### Dataset content
--- START ---

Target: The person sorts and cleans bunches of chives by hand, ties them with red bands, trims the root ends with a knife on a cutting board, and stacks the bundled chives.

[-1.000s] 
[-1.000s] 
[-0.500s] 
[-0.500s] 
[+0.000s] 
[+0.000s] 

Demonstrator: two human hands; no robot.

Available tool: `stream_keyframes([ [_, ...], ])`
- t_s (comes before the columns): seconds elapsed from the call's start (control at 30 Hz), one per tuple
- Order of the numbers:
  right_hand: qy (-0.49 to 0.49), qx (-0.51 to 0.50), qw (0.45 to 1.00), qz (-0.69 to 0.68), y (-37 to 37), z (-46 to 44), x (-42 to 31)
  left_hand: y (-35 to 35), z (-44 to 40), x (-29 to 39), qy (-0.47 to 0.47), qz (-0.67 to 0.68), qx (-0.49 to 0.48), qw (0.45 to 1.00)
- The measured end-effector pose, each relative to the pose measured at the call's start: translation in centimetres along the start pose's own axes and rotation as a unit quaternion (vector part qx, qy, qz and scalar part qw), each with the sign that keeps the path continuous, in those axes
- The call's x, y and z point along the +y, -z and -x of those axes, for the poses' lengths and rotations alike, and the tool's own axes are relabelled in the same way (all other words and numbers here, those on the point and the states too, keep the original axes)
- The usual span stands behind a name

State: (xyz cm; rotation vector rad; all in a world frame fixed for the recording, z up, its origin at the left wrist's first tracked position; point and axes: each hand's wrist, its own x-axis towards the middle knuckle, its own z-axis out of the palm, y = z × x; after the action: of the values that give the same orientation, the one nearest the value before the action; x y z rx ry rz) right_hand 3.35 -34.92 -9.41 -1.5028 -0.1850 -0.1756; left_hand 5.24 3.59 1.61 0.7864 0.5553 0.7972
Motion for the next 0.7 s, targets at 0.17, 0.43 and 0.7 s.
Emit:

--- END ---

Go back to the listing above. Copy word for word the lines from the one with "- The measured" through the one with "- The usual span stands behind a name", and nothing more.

- The measured end-effector pose, each relative to the pose measured at the call's start: translation in centimetres along the start pose's own axes and rotation as a unit quaternion (vector part qx, qy, qz and scalar part qw), each with the sign that keeps the path continuous, in those axes
- The call's x, y and z point along the +y, -z and -x of those axes, for the poses' lengths and rotations alike, and the tool's own axes are relabelled in the same way (all other words and numbers here, those on the point and the states too, keep the original axes)
- The usual span stands behind a name

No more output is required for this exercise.